The mansion was taken over as headquarters of General William Howe. Here in an upstairs bedroom John Andre slept before sneaking off to meet Benedict Arnold; the mission that would cost him his life.
|Nearly a century later, D. T. Valentine's 1861 Manual depicted Andre in his room at Mount Pleasant -- NYPL Collection|
Later, Nathan Hale was arrested in Huntington, Long Island and brought to Mount Pleasant on September 21, 1776. General Howe dispensed with a court martial, telling Hale that he would be executed in the morning. Howe gave the revolutionist the opportunity to write letters to his mother and sister.
Hale spent the night in one of the bedrooms and in the morning was executed and he was hanged from a butternut tree on the property. The provost-marshal, Captain Cunningham, refused him the services of a clergyman, denied his the use of a Bible, and while Hale watched he destroyed the letters the doomed man had written to his family.
In 1780 the English Governor Sir Henry Clinton turned the house over to Baroness Reidesel, the wife of the Major General of the Hessians who was being held prisoner at Saratoga. The Baroness wrote extensively of the estate, describing the beauties of the farm with its peaches, grapes and apricots, and of the renowned gardens and the well-appointed interiors. The home, she said “left nothing for a tenant to desire.”
Finally, in November 1783, the Beekmans returned to Mount Pleasant. Despite the many people who had used it, it was perfectly intact. Beekman and his wife rushed to the hidden upstairs closet where, to their delight, all their costly treasures were still untouched.
The irritated Beekman sent a rent bill to the British Government for the use of both Mount Pleasant and the city house.
In 1840 the house was in danger. As the city’s grid plan of streets and avenues inched northward, Mount Pleasant sat squarely in the course of 51st Street. There were no exceptions made for historic structures sitting in the path of progress.
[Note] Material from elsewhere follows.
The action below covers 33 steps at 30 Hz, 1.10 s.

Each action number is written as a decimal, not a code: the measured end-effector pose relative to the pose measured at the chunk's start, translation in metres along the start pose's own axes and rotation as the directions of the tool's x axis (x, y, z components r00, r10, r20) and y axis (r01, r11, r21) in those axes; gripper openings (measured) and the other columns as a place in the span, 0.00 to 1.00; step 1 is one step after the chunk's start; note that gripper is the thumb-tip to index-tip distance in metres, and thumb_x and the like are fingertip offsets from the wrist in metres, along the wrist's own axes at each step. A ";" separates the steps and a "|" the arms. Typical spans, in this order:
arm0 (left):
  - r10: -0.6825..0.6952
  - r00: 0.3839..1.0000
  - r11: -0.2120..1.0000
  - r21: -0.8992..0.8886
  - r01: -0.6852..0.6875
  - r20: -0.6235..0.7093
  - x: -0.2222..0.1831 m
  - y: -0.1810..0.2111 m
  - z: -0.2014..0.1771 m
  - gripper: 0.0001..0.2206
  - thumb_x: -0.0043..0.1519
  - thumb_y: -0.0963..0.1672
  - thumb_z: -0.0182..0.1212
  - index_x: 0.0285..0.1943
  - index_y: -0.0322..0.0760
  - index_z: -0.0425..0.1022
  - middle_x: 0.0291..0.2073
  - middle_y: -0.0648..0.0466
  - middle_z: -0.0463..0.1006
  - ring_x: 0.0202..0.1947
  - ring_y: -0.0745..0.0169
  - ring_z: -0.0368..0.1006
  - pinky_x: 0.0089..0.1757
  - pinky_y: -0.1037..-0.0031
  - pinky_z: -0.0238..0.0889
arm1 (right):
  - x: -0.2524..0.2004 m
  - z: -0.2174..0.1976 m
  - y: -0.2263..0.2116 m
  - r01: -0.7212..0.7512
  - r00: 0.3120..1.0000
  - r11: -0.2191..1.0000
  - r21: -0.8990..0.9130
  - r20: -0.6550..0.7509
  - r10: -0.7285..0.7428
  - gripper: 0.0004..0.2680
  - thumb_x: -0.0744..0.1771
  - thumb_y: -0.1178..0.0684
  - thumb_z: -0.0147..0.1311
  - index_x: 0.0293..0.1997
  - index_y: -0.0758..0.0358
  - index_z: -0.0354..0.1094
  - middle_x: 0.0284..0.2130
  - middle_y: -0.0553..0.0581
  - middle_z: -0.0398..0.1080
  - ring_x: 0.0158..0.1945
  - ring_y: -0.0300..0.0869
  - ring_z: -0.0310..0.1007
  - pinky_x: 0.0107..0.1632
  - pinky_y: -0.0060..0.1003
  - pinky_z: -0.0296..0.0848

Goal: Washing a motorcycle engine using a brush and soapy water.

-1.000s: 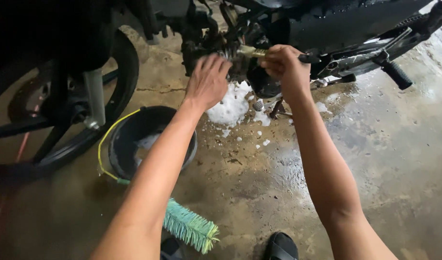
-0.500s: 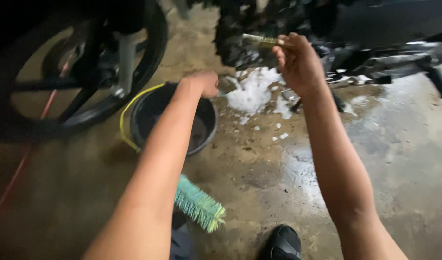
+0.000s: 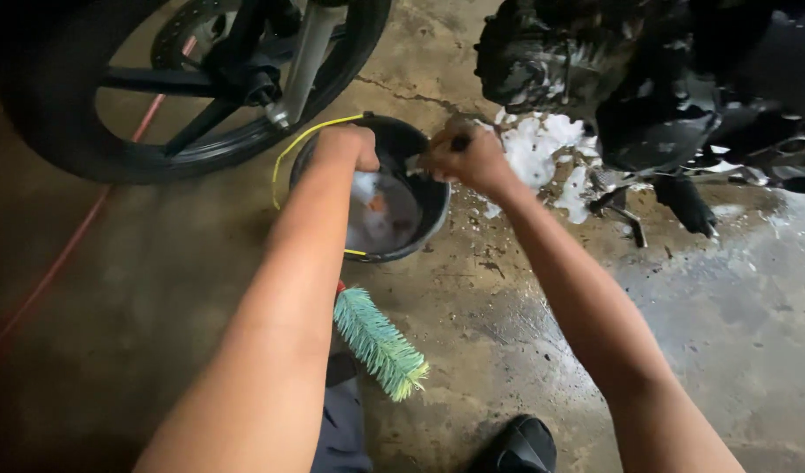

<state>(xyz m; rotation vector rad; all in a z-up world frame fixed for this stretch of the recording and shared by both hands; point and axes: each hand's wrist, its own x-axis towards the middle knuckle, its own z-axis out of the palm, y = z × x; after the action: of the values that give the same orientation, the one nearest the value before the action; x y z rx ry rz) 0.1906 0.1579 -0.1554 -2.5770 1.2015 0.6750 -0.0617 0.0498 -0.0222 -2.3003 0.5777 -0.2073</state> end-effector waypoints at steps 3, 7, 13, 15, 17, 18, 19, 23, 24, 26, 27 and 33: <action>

Unwilling to see the old family home destroyed, the Beekmans spent several thousand dollars moving it a block to the south. A new foundation was created on a high rocky outcropping twenty feet above the sidewalk at 50th Street and 1st Avenue and the house was carefully moved. The extensive formal gardens were gone as were the orchards and greenhouse; but the unique structure was preserved.
|The tall lower level was removed when the house was moved to 50th Street -- NYPL Collection|
But history and architecture in 1874 could not compete with land values. The house high above 50th Street with its deteriorating picket fence stood in the way of urban development.
As the wrecking crew began demolishing Mount Pleasant on April 20, 1874, The New York Times remarked “The encroachments of modern progress have decreed its destruction and people have failed to realize the propriety of a country seat at Fifty-first street…For years the old house has stood in its isolated position, marking the advances of that tide of progress which has at last surrounded and overwhelmed it. There is now no Beekman country seat; it is among the things of the past. The destroyer commenced the work of its demolition…and the relics of its existence are shapeless and unrecognizable.”
The Dutch tiles from some of the mantels were removed and the drawing room was dismantled to be preserved by the New York Historical Society. And then the house that played so an integral part in the American Revolution was smashed to the ground.
The Times reporter lamented the loss of yet another historic New York property. “But its vicissitudes are now over; its career is ended; and having been connected with some stirring events in the history of the country, it is at length blotted out for ever.”